Bringing a touch of Hollywood sparkle to Russian bookstores

First professional book trailer cost the publishing house Azbuka-Atticus more than $10,000. Source: Sutterstock / Legion media

First professional book trailer cost the publishing house Azbuka-Atticus more than $10,000. Source: Sutterstock / Legion media

Russian bookstores are using movie style trailers to grab people’s attention and promote interest in reading.

A book trailer has the same function as a movie trailer: the short clip must be engaging, while packing in the vital information readers need to get an idea of the book’s plot. Like the movies, book trailers rely on popular themes like love, death and magic – not to mention the ability to toy with the potential reader’s expectations a bit. A great example is the minimalist trailer for Gogol’s “Dead Souls,” which is described as “a thriller that will keep you up all night.”

Source: www.booktrailers.ru

For budding filmmakers

The book trailer advertising Gogol's work is an amateur video that was shot for the All-Russia Book Trailer Contest. The competition was established in 2012 to revive the younger generation's interest in reading. According to the competition's rules, the video length must not exceed two and a half minutes. "All technological formats and books are allowed,” explains Nina Suslina, the contest's press secretary.

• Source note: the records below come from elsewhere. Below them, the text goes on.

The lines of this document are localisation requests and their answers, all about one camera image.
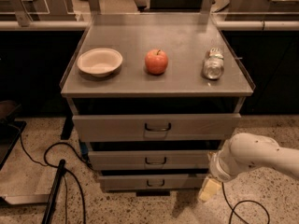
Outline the red apple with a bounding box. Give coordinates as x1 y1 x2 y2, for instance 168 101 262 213
145 49 168 75

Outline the black pole on floor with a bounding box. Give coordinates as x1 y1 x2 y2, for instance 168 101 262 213
42 160 65 224

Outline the black cable left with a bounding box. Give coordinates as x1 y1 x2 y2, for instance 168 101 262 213
8 123 93 224

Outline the white horizontal rail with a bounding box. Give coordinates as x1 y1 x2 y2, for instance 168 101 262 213
0 21 299 31

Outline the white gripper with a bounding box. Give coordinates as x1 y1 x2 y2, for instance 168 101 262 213
198 150 236 202

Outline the grey drawer cabinet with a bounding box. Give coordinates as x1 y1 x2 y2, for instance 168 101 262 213
59 12 256 198

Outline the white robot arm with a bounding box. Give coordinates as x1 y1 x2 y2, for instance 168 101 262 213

One contestant counted the number of broken windows, spilled liters of oil and invitees in Bulgakov's novel “Master and Margarita” and created an infogram. Another chose Andrei Bely's “Petersburg,” drawing a series of tantalizing scenes representing the book’s era.

Source: www.booktrailers.ru

A third contestant used cut-outs of the main characters in “Alice in Wonderland,” along with a voiceover that poses classic movie trailer questions such as “what does the Cheshire Cat’s smile hide?” 

Over 500 works were screened at the competition this year. The winner received an invitation to shoot a book trailer for Russia's leading publishing house, Eksmo, which has already been producing such clips on a regular basis. However, as book trailers are still new in Russia, publishing houses are open to experimentation as they seek to find a winning formula. 

Borrowed from the States

Book trailers first appeared in the United States at the end of the 1980s. The first was the trailer to John Farris's novel “Wildwood”. It shows the book cover and a voice in the background reads from complimentary reviews.

Later, the creators of the trailer to Christine Feehan's “Dark Symphony” vampire saga chose to tell the main plot in the video. The four-minute trailer was shown at the Louisiana Book Fair in 2003, and the genre has often been used instead of book presentations since.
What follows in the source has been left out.